At this time of year, more so than others, it is important to be mindful of your teaching practice. I often struggle with starting from ‘scratch’ or the basics when encountering a new cohort of junior learners. I prefer teaching the intricacies and dilemmas of medicine, where evidence is lacking and where surprises in research can be found. Of course, other teachers really enjoy teaching fundamentals to novice learners. They enjoy the narrative required of conscious competency.
Regardless of your preference, whether you are teaching novices or experts, there are clearly many ways of approaching the same educational problem. While “learning styles” have been challenged (See here), in my opinion, teaching styles are important to consider, especially in busy clinical environments, where teaching is often unplanned and unprepared.

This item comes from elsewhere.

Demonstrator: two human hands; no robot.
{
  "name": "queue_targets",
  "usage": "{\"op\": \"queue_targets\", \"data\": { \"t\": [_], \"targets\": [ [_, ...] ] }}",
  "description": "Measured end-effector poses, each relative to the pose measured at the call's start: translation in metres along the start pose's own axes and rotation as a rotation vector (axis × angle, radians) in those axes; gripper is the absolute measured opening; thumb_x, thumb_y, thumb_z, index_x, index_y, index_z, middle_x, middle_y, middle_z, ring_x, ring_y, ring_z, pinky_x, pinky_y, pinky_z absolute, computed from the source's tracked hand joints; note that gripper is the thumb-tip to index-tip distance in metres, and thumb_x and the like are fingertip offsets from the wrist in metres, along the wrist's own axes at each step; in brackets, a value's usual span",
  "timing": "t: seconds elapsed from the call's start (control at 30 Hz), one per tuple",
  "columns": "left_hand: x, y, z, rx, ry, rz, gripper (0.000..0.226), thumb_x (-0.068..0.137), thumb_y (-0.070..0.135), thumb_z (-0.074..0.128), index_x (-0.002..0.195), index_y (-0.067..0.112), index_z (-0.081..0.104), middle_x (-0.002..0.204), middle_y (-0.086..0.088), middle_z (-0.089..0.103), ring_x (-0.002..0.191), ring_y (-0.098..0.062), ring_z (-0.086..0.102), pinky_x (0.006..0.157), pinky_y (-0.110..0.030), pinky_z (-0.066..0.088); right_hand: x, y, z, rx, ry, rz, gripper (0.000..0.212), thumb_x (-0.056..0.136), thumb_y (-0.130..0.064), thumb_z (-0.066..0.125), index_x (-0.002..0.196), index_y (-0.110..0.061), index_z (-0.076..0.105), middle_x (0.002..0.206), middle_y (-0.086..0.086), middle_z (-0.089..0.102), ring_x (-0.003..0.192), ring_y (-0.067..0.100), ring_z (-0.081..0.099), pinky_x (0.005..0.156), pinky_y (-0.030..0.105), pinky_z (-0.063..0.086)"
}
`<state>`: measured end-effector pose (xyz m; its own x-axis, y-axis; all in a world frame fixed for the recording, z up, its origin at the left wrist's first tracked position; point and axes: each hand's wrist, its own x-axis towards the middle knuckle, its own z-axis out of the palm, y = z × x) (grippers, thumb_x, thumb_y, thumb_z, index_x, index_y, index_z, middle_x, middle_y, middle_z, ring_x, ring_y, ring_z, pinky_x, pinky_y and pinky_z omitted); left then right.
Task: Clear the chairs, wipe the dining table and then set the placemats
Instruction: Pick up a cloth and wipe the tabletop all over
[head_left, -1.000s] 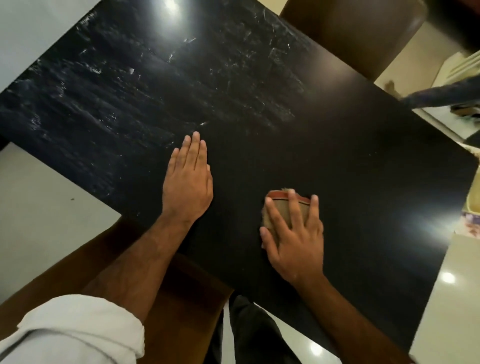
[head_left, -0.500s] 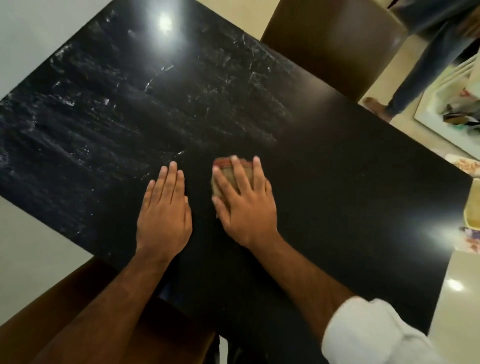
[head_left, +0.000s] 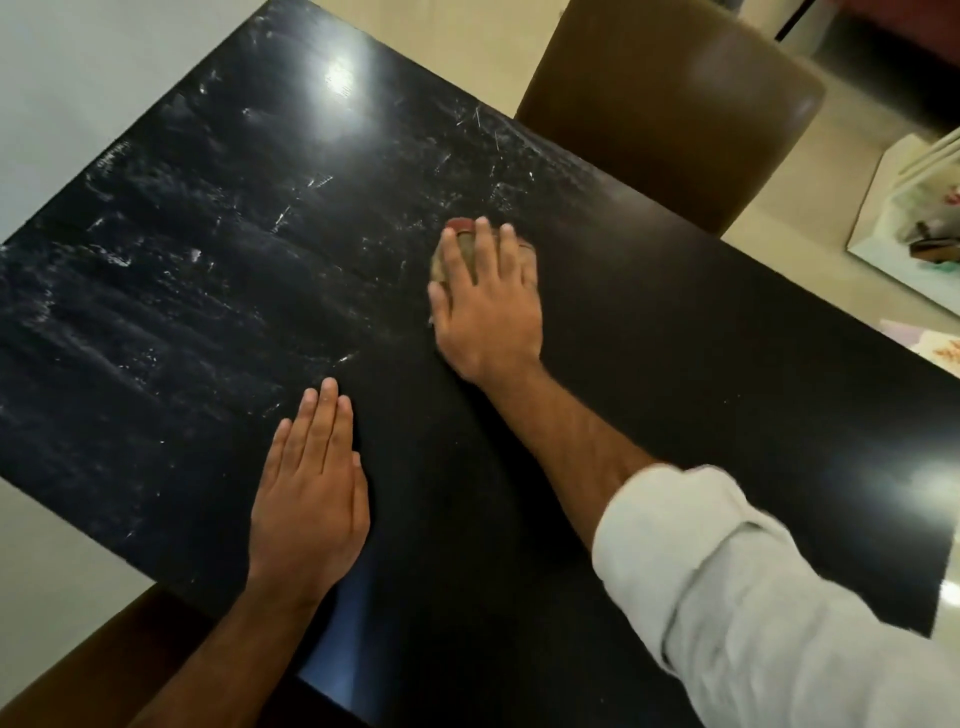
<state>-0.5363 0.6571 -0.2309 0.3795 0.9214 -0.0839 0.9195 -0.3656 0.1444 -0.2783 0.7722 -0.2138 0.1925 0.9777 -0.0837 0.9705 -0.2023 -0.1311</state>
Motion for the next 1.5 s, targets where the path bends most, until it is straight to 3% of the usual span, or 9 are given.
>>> {"op": "queue_targets", "data": {
  "t": [0.2, 0.4, 0.57, 0.73, 0.87, 0.97, 1.13, 1.33, 1.5],
  "targets": [
    [0.001, -0.003, 0.003, -0.007, -0.01, 0.014, 0.066, 0.112, 0.031, 0.026, 0.173, 0.004, 0.023, 0.185, -0.01, 0.009, 0.172, -0.025, 0.007, 0.136, -0.056, 0.021, -0.084, 0.057, -0.008, 0.021, -0.06, 0.059, 0.071, 0.113, -0.062, 0.028, 0.175, -0.035, 0.009, 0.184, 0.008, 0.006, 0.169, 0.037, 0.004, 0.132, 0.061, 0.015],
    [0.001, -0.006, 0.011, -0.021, 0.029, 0.024, 0.066, 0.111, 0.03, 0.029, 0.171, 0.003, 0.027, 0.184, -0.012, 0.016, 0.172, -0.025, 0.011, 0.135, -0.055, 0.021, 0.036, 0.137, -0.028, 0.008, 0.036, 0.358, 0.069, 0.113, -0.062, 0.019, 0.174, -0.031, 0.015, 0.182, 0.013, 0.015, 0.168, 0.043, 0.01, 0.134, 0.063, 0.016],
    [0.0, -0.007, 0.012, -0.017, 0.024, 0.031, 0.066, 0.111, 0.03, 0.03, 0.171, 0.003, 0.027, 0.184, -0.011, 0.016, 0.172, -0.026, 0.012, 0.135, -0.053, 0.018, 0.108, 0.072, -0.023, -0.003, 0.046, 0.191, 0.072, 0.112, -0.061, 0.018, 0.175, -0.027, 0.017, 0.181, 0.016, 0.017, 0.167, 0.044, 0.012, 0.134, 0.062, 0.012],
    [0.003, -0.008, 0.009, 0.01, 0.008, 0.035, 0.067, 0.111, 0.034, 0.027, 0.17, 0.002, 0.03, 0.185, -0.011, 0.014, 0.172, -0.026, 0.012, 0.137, -0.047, 0.012, 0.025, 0.057, -0.02, 0.017, 0.012, 0.003, 0.069, 0.113, -0.062, 0.022, 0.175, -0.033, 0.014, 0.182, 0.011, 0.015, 0.169, 0.039, 0.008, 0.135, 0.062, 0.014],
    [0.004, -0.006, 0.01, 0.021, 0.01, 0.025, 0.067, 0.111, 0.033, 0.029, 0.17, 0.003, 0.029, 0.185, -0.011, 0.014, 0.171, -0.025, 0.013, 0.139, -0.04, 0.002, -0.025, 0.104, -0.023, 0.011, -0.013, 0.173, 0.069, 0.113, -0.064, 0.025, 0.174, -0.036, 0.013, 0.182, 0.008, 0.013, 0.168, 0.039, 0.009, 0.132, 0.061, 0.016],
    [0.002, -0.006, 0.009, 0.026, 0.007, 0.017, 0.067, 0.111, 0.032, 0.03, 0.171, 0.004, 0.026, 0.185, -0.01, 0.012, 0.172, -0.025, 0.01, 0.138, -0.047, 0.011, 0.018, 0.121, -0.026, -0.022, 0.014, 0.308, 0.07, 0.112, -0.065, 0.019, 0.174, -0.034, 0.013, 0.181, 0.012, 0.017, 0.167, 0.042, 0.013, 0.134, 0.062, 0.016],
    [-0.001, -0.001, 0.0, 0.017, -0.003, 0.0, 0.065, 0.111, 0.029, 0.034, 0.171, 0.004, 0.027, 0.184, -0.012, 0.015, 0.172, -0.026, 0.012, 0.137, -0.052, 0.02, 0.079, 0.065, -0.018, -0.015, 0.031, 0.236, 0.073, 0.111, -0.062, 0.017, 0.175, -0.026, 0.016, 0.181, 0.016, 0.018, 0.166, 0.045, 0.015, 0.134, 0.063, 0.015],
    [-0.001, 0.0, -0.01, 0.016, -0.046, -0.016, 0.065, 0.114, 0.032, 0.026, 0.174, 0.007, 0.022, 0.185, -0.009, 0.01, 0.172, -0.023, 0.007, 0.138, -0.05, 0.019, -0.078, 0.006, -0.01, -0.044, -0.045, -0.052, 0.07, 0.114, -0.058, 0.027, 0.176, -0.029, 0.013, 0.182, 0.014, 0.012, 0.168, 0.041, 0.009, 0.135, 0.062, 0.015],
    [-0.001, 0.001, -0.012, 0.022, -0.051, -0.018, 0.062, 0.117, 0.031, 0.021, 0.174, 0.007, 0.016, 0.185, -0.01, 0.005, 0.172, -0.024, 0.003, 0.139, -0.05, 0.017, -0.151, 0.067, -0.014, -0.066, -0.084, 0.147, 0.071, 0.112, -0.062, 0.031, 0.175, -0.036, 0.008, 0.183, 0.009, 0.008, 0.168, 0.04, 0.008, 0.132, 0.065, 0.022]
  ]
}}
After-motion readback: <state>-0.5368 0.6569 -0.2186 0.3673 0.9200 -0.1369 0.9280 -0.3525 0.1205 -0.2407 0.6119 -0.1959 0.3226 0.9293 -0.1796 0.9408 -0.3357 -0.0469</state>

I wonder how many CEs reflect on which type of learner they are best at teaching? Is it medical students: eager to learn with sometimes limited supporting knowledge? Medical students can be challenging in their inquisitiveness. Is it senior residents / registrars in their final years of training: confident, up-to-date, but needing coaching in the tacit knowledge that informs complex practice. Does it matter if the CE has a preference? While teaching styles have been described by Vaughn and Baker, the more significant issue is whether a teaching style influences educational efficacy between a medical student or a senior resident / registrar.
Rob Rogers from iteachEM has previously brought together three great clinician educators to discuss “Are you a good educator?” The reverse corollary being “do you know when you are not?” Do you enjoy the start of the new academic year or dread it? Do you dread or savour leading a continuing medical education session?
I don’t have answers, only questions. Does your teaching style influence who chooses to learn from you? This is more complex than junior learners avoiding eye-contact so they can talk with one of your colleagues. (Trainees often predict the answer that specific seniors will give and lean towards individuals who align with their preferences.) But beyond simple clinical questions or advice are you aware of who wants to learn from you? Do you have a tendency to drift towards learners you perceive as having most to gain from you? What does this mean? Only questions.